Please work out how many lines include the word "camera" in the entries, and reply with only the count.

===== Input data

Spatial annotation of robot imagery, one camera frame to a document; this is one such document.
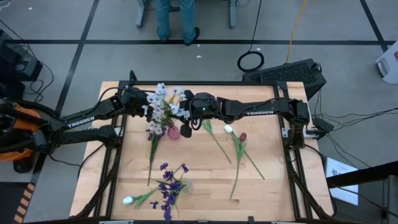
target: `wooden table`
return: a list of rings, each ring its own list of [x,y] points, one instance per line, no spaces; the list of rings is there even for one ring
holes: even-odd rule
[[[117,85],[118,82],[103,82],[101,92]],[[149,85],[136,87],[142,90],[155,88]],[[193,93],[205,91],[215,96],[242,102],[264,101],[274,97],[273,88],[269,86],[194,85],[184,86],[184,88]],[[290,98],[307,100],[302,83],[288,83],[288,90]],[[109,91],[105,97],[113,94],[114,92]],[[159,170],[159,166],[164,162],[168,162],[171,169],[176,169],[182,163],[186,163],[190,169],[185,177],[192,181],[193,191],[189,195],[181,195],[178,200],[180,220],[247,221],[249,216],[253,216],[256,221],[294,221],[277,116],[245,117],[231,125],[235,133],[248,134],[246,151],[265,177],[263,180],[244,156],[232,200],[229,199],[229,195],[237,165],[234,143],[223,129],[224,122],[213,120],[211,123],[215,137],[231,158],[232,164],[228,162],[212,137],[203,128],[194,131],[189,139],[183,137],[178,141],[172,141],[169,138],[162,139],[155,156],[151,176],[154,179],[162,178],[163,172]],[[104,124],[110,124],[110,121],[95,121],[93,126]],[[158,185],[156,182],[151,182],[147,187],[150,141],[147,140],[146,127],[144,118],[129,117],[127,121],[112,219],[163,220],[163,211],[153,210],[152,205],[149,204],[151,201],[160,199],[158,192],[137,210],[133,209],[133,205],[122,204],[124,197],[144,194]],[[305,142],[318,148],[316,140],[306,139]],[[89,142],[85,156],[99,145],[100,142]],[[100,150],[82,168],[70,215],[78,213],[98,188],[104,154],[105,149]],[[331,215],[333,208],[321,159],[318,154],[309,149],[302,149],[301,155],[307,187],[317,202]],[[302,217],[305,217],[303,198],[298,189],[297,192],[300,213]],[[107,197],[108,193],[105,193],[102,214],[104,214]],[[177,220],[177,211],[174,210],[172,216],[174,220]]]

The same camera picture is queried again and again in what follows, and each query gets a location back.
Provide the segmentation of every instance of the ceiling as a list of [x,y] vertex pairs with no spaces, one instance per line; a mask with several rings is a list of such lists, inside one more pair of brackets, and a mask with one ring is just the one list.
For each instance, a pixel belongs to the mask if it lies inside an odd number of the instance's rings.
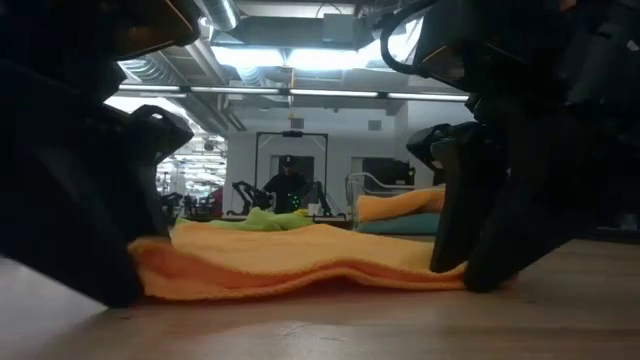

==========

→ Answer to this task: 2